Durante l’incontro, Abbas ha affermato che prigioniero rilasciato “rappresenta un modello per i giovani palestinesi di cui siamo orgogliosi”.

Tali incontri tra Abbas e i prigionieri palestinesi sono comuni e mirano a inviare un messaggio alla popolazione palestinese sulla grande stima che i palestinesi nutrono nei confronti dei terroristi e delle loro famiglie. Abbas in realtà sta dicendo ai palestinesi: se andate in prigione per aver ucciso o ferito un ebreo, guadagnerete il massimo rispetto e sarete anche onorati dal presidente stesso.

Mentre era in corso la caccia all’uomo per i sei fuggitivi, Abbas ha inviato il suo portavoce, Nabil Abu Rudaineh, a trasmettere il seguente messaggio ai palestinesi, agli israeliani e al resto del mondo: “I nostri coraggiosi prigionieri nelle carceri israeliane sono gli eroi del popolo, e non ci sarà pace o stabilità senza il rilascio di tutti i nostri prigionieri”.

Mahmoud al-Aloul, il vicepresidente della fazione al potere Fatah (guidata da Mahmoud Abbas), ha perfino messo in guardia Israele dal tentativo di catturare nuovamente i terroristi condannati, che ha salutato come “eroi”. Secondo al-Aloul, il nuovo arresto dei terroristi evasi dalla prigione israeliana di Gilboa equivarrebbe a un “crimine” e a una “violazione” dei loro diritti.

Questo è il teatro dell’assurdo, dove un alto funzionario palestinese condanna Israele per aver cercato di ricatturare i terroristi condannati che hanno ucciso e ferito diversi ebrei e stanno scontando lunghe condanne. Israele, secondo questo funzionario, dovrebbe farsi da parte mentre i terroristi evadono dalla prigione e tornano a uccidere gli ebrei.

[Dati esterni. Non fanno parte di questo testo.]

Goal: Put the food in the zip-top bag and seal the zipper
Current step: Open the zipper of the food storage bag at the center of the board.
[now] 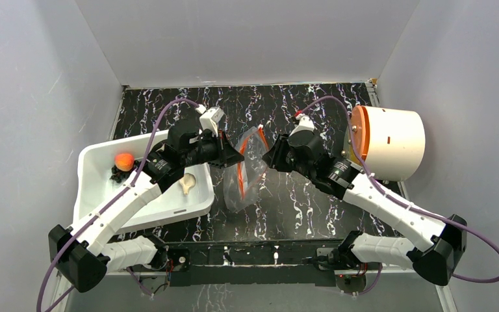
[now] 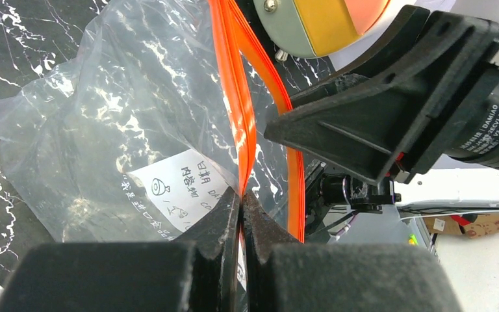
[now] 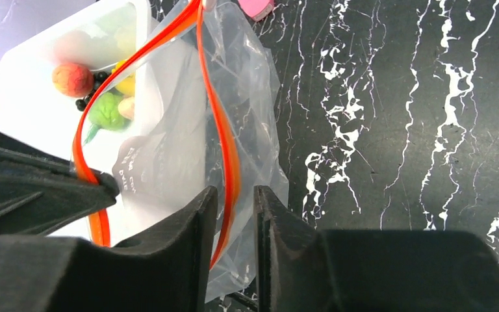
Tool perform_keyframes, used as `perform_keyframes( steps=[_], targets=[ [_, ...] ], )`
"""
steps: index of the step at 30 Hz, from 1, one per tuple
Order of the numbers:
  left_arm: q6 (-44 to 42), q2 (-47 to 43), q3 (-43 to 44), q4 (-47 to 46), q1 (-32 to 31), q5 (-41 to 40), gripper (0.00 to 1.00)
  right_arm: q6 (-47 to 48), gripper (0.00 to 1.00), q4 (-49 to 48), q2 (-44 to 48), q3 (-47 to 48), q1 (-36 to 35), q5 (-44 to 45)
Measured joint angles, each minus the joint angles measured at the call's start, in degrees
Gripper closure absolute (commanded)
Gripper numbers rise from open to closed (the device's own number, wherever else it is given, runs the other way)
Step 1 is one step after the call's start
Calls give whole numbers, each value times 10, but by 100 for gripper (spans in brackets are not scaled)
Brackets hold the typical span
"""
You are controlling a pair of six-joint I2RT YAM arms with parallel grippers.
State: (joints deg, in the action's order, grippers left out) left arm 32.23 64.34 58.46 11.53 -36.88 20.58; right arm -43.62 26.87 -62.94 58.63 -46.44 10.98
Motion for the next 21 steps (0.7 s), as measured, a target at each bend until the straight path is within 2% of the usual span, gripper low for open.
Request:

L’OLP, che è anche guidata da Abbas, mentre era in corso la caccia all’uomo ha dichiarato che i prigionieri terroristi sono “l’avanguardia avanzata e la migliore gioventù palestinese perché hanno sacrificato le loro vite per il bene della loro patria e del loro popolo”.

È questo tipo di retorica che spinge i palestinesi ad unirsi al jihad contro Israele e ad intraprendere missioni per attaccare gli ebrei. È anche questo tipo di retorica che ha fatto scendere in piazza migliaia di palestinesi a esprimere solidarietà ai fuggitivi e a tutti i terroristi detenuti nelle carceri israeliane.

Le dichiarazioni e le azioni di Abbas e di altri leader palestinesi all’indomani della fuga dei sei terroristi dimostrano chiaramente come i palestinesi abbiano trasformato assassini e teppisti in modelli sociali.

Quello che Abbas, l’OLP e Fatah hanno detto – in arabo – negli ultimi giorni sui terroristi mostra la visione dell’amministrazione Biden sul rilancio del processo di pace israelo-palestinese per quello che realmente è: un fantasma fatale.

Per i palestinesi, i veri “eroi” sono quelli che si trovano nelle carceri israeliane per aver compiuto attacchi terroristici contro gli ebrei.

Elogiando i terroristi e dipingendoli come “eroi” e “martiri”, la leadership palestinese sta approvando coloro che praticano la violenza, desiderano l’eliminazione di Israele e rifiutano qualsiasi processo di pace in Medio Oriente. In tali circostanze, come potrebbe Abbas – o qualsiasi leader palestinese – tornare al tavolo dei negoziati con Israele, indipendentemente da quante centinaia di milioni di dollari l’amministrazione Biden decide di sprecare con le parole inutili dei palestinesi.

Bassam Tawil è un musulmano che vive e lavora in Medio Oriente.